**Your instructions**
Transcribe the entries exactly as given and skip whatever images they hold.

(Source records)
***
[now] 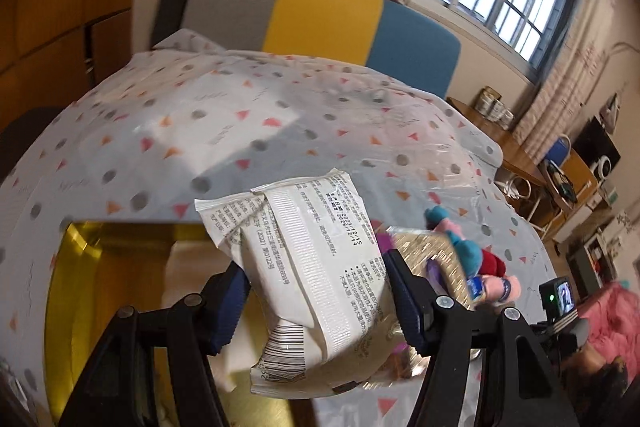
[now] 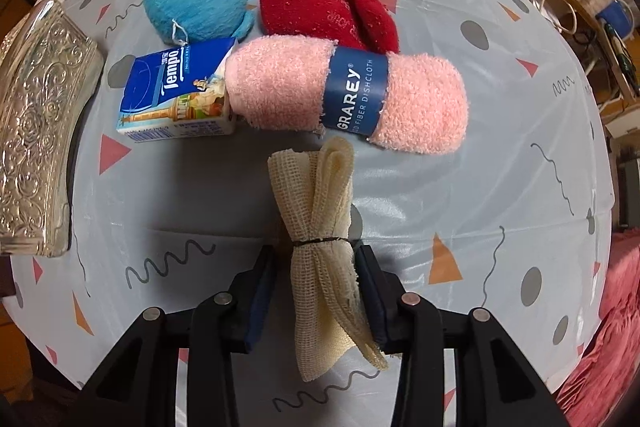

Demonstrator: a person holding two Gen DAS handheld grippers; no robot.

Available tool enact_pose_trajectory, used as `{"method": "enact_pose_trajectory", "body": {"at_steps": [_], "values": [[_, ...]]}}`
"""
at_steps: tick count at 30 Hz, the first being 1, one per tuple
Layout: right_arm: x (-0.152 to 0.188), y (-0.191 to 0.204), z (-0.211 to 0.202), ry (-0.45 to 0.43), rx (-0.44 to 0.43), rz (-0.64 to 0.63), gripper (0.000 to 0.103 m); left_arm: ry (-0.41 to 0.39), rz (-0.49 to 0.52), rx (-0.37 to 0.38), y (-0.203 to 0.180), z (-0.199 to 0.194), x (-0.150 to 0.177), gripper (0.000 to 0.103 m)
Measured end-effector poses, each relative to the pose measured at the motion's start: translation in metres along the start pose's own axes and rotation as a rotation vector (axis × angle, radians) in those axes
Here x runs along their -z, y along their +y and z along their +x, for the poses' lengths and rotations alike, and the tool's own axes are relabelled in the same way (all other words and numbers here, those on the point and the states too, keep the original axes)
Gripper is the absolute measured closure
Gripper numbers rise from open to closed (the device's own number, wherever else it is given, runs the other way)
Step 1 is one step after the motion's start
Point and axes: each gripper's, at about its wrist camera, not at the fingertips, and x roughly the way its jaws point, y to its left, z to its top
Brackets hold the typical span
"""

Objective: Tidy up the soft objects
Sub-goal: 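Carry the packet into the gold tray and release with left tool while right tool holds mesh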

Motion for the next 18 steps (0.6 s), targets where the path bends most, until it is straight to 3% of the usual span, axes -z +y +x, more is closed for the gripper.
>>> {"method": "enact_pose_trajectory", "body": {"at_steps": [12,18], "values": [[0.007,0.032,0.0,-0.02,0.08,0.034,0.072,-0.006,-0.188,-0.093,0.109,-0.054,0.077,0.037],[0.013,0.052,-0.003,-0.047,0.13,0.061,0.078,-0.031,-0.283,-0.166,0.168,-0.075,0.095,0.037]]}}
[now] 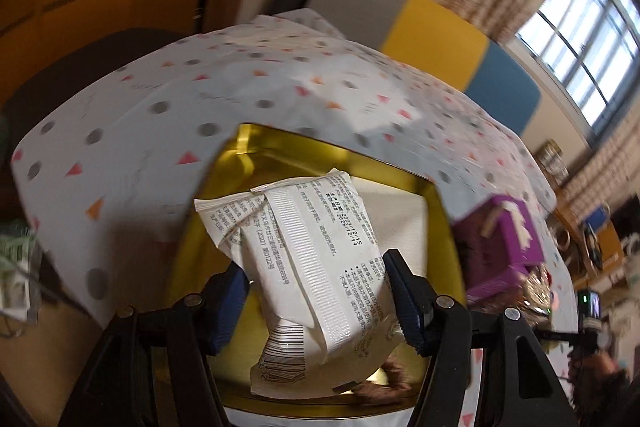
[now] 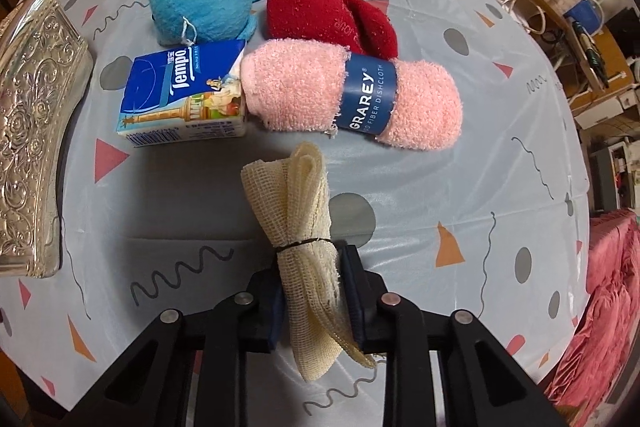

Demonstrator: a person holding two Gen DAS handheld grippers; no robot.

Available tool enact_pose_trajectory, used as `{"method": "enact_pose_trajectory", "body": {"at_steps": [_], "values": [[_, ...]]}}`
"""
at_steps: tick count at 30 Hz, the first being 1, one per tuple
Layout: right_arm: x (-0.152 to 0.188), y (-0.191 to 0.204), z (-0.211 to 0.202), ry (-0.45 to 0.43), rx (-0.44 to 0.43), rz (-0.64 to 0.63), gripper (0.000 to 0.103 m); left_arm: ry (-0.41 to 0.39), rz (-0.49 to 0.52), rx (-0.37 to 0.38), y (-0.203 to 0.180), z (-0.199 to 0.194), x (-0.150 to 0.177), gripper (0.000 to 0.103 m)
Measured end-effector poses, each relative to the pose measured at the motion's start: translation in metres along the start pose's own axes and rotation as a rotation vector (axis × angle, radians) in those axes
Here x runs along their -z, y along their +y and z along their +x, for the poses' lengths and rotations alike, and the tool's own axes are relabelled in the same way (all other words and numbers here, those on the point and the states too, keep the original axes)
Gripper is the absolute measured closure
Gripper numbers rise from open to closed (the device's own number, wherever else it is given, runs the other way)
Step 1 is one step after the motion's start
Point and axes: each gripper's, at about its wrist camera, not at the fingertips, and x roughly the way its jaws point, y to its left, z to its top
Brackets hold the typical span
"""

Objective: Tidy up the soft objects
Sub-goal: 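Carry the packet into the gold tray and release with left tool while right tool holds mesh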

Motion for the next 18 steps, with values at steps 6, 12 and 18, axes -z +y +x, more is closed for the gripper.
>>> {"method": "enact_pose_trajectory", "body": {"at_steps": [6,12,18], "values": [[0.012,0.009,-0.01,-0.037,0.019,0.06,0.08,0.016,-0.051,-0.028,0.031,0.015,-0.02,0.037],[0.025,0.005,-0.012,-0.085,-0.025,0.148,0.08,0.086,-0.012,-0.04,0.018,0.062,-0.041,0.036],[0.033,0.008,-0.013,-0.103,-0.036,0.156,0.08,0.146,-0.004,-0.049,0.001,0.104,-0.06,0.036]]}}
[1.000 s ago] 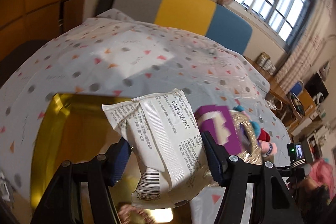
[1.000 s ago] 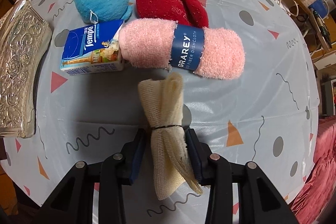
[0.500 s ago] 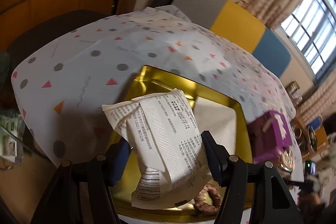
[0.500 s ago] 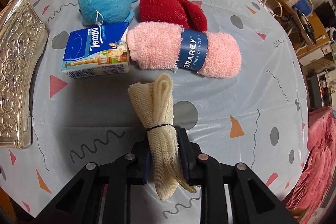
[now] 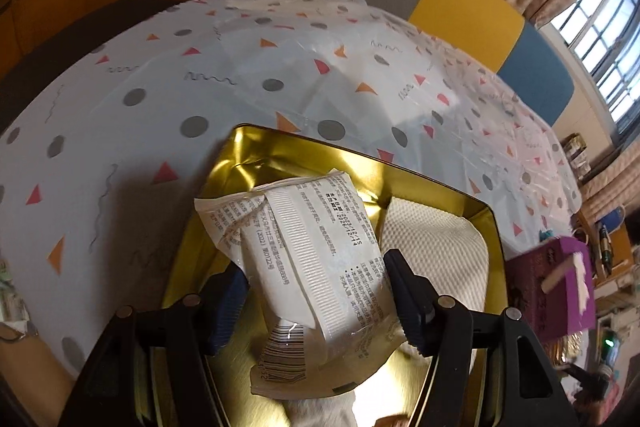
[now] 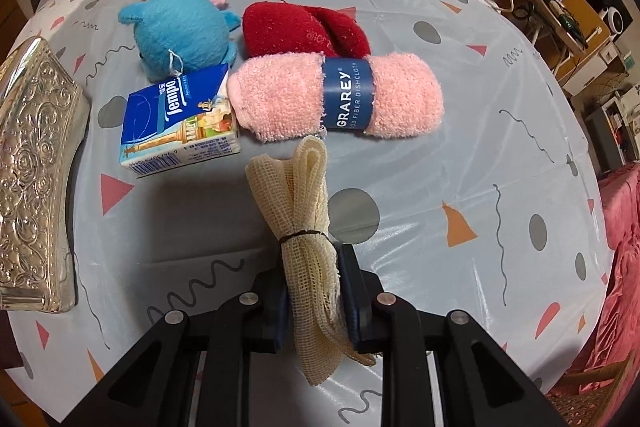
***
**Answer section**
[now] 
[now] 

Demonstrator: a person holding two Gen DAS handheld grippers; no robot.

Available tool enact_pose_trajectory, used as `{"method": "enact_pose_trajectory", "body": {"at_steps": [_], "values": [[_, ...]]}}`
"""
at_steps: tick count at 30 Hz, the first being 1, one per tuple
Layout: right_arm: x (-0.152 to 0.188), y (-0.191 to 0.204), z (-0.211 to 0.202), ry (-0.45 to 0.43), rx (-0.44 to 0.43), rz (-0.64 to 0.63), gripper (0.000 to 0.103 m); left_arm: ry (-0.41 to 0.39), rz (-0.49 to 0.52), rx (-0.37 to 0.38), y (-0.203 to 0.180), z (-0.199 to 0.194), x (-0.150 to 0.177), gripper (0.000 to 0.103 m)
Measured end-effector poses, each relative to the pose measured at the motion's start: translation in metres along the start pose's own axes and rotation as a rotation vector (axis × angle, radians) in those axes
Here x runs along their -z, y along their +y and z along their +x, for the poses' lengths and rotations alike, and the tool's own axes are relabelled in the same way (all other words and numbers here, those on the point and the states too, keep the original axes)
Gripper is the absolute measured closure
Gripper numbers rise from open to closed (the device's own number, wherever else it is given, runs the other way)
Step 1 is one step after the motion's start
Point and axes: each gripper's, at about its wrist camera, not at the fingertips, and x roughly the way its jaws point, y to its left, z to its top
Brackets hold the typical span
"""

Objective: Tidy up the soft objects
Sub-goal: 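Carry the packet into the gold tray and release with left tool while right tool holds mesh
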
Motion for the next 18 steps (0.6 s), targets where the path bends most, until it is straight to 3% of the usual span, axes -z +y +x, more is closed for the gripper.
>>> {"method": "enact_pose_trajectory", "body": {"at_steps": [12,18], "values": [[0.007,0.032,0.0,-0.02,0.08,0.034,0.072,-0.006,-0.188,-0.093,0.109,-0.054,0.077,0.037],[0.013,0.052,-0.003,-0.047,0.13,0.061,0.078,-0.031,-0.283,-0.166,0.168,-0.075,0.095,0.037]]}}
[now] 
[now] 

Demonstrator: a person holding two Gen DAS handheld grippers; no robot.

Available tool enact_pose_trajectory, used as `{"method": "enact_pose_trajectory", "body": {"at_steps": [_], "values": [[_, ...]]}}`
"""
at_steps: tick count at 30 Hz, the first being 1, one per tuple
Layout: right_arm: x (-0.152 to 0.188), y (-0.191 to 0.204), z (-0.211 to 0.202), ry (-0.45 to 0.43), rx (-0.44 to 0.43), rz (-0.64 to 0.63), gripper (0.000 to 0.103 m); left_arm: ry (-0.41 to 0.39), rz (-0.49 to 0.52), rx (-0.37 to 0.38), y (-0.203 to 0.180), z (-0.199 to 0.194), x (-0.150 to 0.177), gripper (0.000 to 0.103 m)
Measured end-effector poses, each relative to the pose measured at the motion's start: translation in metres along the start pose's own axes and rotation as a rotation vector (axis × angle, radians) in those axes
Here x runs along their -z, y along their +y and z along their +x, for the poses' lengths and rotations alike, and the tool's own axes are relabelled in the same way (all other words and numbers here, those on the point and the states too, keep the original axes)
Gripper is the absolute measured closure
Gripper numbers rise from open to closed (the device's own number, wherever else it is given, runs the other way)
Step 1 is one step after the motion's start
Point and axes: each gripper's, at about its wrist camera, not at the fingertips, and x roughly the way its jaws point, y to its left, z to its top
Brackets hold the typical span
"""

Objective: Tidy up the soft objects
Sub-goal: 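Carry the packet into the gold tray and release with left tool while right tool holds mesh
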
Motion for the next 18 steps, with values at steps 6, 12 and 18, axes -z +y +x, more is closed for the gripper.
>>> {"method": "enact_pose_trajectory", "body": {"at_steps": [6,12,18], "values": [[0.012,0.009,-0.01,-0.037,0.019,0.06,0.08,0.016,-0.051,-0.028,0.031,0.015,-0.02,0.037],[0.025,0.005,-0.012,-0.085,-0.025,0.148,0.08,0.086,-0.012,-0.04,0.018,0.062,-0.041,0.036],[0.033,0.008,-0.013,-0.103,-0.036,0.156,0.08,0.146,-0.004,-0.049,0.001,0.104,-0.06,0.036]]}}
[1.000 s ago] 
[1.000 s ago] 
[0.500 s ago] 
[0.500 s ago] 
[now] 
[now] 

Nothing remains to be answered in this exercise.